═══ Material shown

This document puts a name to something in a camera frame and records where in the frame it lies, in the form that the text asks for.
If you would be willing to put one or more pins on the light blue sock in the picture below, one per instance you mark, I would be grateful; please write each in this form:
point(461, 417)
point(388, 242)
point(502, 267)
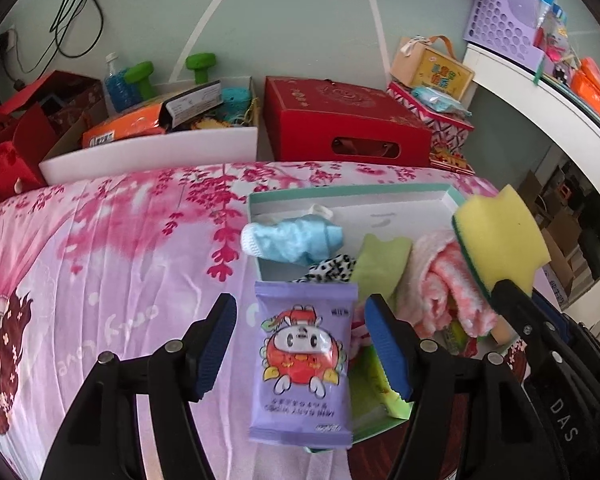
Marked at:
point(290, 240)

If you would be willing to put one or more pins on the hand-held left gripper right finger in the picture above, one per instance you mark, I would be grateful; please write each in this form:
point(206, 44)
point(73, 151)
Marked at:
point(387, 347)

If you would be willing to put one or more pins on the blue water bottle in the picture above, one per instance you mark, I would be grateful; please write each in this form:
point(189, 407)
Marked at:
point(115, 87)

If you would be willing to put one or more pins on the pink printed bedsheet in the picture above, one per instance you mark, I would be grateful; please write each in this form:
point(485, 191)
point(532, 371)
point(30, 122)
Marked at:
point(105, 260)

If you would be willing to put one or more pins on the yellow and green sponge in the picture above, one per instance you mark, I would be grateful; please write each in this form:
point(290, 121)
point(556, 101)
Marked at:
point(500, 230)

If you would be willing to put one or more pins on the stacked cardboard boxes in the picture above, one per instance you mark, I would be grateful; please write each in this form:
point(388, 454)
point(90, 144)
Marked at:
point(560, 230)

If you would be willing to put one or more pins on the white shelf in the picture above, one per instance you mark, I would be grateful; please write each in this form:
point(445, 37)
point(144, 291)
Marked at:
point(555, 105)

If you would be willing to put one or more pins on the white storage bin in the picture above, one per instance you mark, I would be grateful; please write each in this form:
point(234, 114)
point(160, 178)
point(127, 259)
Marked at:
point(155, 155)

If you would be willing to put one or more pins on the pink white striped cloth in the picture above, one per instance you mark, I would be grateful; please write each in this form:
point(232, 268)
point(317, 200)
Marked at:
point(440, 285)

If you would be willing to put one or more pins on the red and gold packet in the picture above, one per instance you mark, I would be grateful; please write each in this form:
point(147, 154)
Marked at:
point(450, 162)

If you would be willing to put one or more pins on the teal-rimmed white box lid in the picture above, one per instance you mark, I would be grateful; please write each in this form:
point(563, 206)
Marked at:
point(410, 205)

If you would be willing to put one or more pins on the purple wet wipes packet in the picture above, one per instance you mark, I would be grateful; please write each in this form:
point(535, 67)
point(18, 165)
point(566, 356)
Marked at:
point(300, 400)

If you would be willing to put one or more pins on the red white patterned box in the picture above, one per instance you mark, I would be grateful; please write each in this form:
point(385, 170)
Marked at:
point(445, 132)

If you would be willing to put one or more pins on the leopard print scrunchie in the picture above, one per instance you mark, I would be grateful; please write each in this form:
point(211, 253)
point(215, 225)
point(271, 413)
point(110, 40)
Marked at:
point(337, 267)

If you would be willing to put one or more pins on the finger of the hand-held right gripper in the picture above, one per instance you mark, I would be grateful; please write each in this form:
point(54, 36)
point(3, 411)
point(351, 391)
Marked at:
point(517, 310)
point(562, 325)

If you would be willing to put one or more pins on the red gift box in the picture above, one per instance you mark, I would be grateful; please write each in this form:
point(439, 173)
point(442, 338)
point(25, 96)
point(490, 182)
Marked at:
point(330, 115)

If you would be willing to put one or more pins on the orange box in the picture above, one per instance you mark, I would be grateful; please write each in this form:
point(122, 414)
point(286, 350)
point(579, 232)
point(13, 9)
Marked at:
point(130, 125)

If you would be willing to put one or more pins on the teal plastic item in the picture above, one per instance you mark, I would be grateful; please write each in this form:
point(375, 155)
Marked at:
point(237, 102)

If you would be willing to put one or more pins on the beige makeup sponge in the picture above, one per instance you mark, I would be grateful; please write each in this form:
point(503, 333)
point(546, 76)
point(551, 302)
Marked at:
point(504, 332)

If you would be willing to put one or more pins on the purple perforated basket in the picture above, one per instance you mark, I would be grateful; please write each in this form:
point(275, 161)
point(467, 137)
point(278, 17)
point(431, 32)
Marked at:
point(500, 20)

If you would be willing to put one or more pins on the green dumbbell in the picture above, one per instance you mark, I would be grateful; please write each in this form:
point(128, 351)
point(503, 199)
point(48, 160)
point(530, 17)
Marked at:
point(199, 65)
point(140, 77)

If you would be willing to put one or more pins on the black and grey box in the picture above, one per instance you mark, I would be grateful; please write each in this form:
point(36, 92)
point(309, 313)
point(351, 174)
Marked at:
point(192, 102)

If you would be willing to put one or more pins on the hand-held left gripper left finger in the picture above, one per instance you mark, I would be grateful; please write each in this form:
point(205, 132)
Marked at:
point(215, 350)

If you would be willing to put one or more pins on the red tote bag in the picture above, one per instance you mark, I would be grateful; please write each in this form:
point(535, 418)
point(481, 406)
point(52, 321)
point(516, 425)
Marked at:
point(5, 165)

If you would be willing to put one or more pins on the light green cloth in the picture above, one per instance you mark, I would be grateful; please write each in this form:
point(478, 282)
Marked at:
point(380, 265)

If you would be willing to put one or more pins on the dark red open box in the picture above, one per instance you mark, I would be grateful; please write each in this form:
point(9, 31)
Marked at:
point(75, 92)

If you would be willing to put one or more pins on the orange packet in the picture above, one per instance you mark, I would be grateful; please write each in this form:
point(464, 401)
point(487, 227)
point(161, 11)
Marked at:
point(597, 92)

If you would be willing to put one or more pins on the brown cardboard box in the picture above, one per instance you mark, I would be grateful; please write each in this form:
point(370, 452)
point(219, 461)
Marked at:
point(67, 140)

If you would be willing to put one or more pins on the light blue wipes pack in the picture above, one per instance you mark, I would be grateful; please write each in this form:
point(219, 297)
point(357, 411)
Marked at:
point(440, 102)

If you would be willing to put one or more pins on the colourful toy packets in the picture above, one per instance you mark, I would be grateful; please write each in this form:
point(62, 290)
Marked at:
point(555, 35)

══════

**Work instruction:** Find the lines above that contain the word "pink" and collect them.

**Exercise response:**
If you would be willing to put one or more pins on the pink printed bedsheet in the picture above, one per instance you mark, I would be grateful; please write each in this form:
If you would be willing to put one or more pins on the pink white striped cloth in the picture above, one per instance you mark, I would be grateful; please write each in this form:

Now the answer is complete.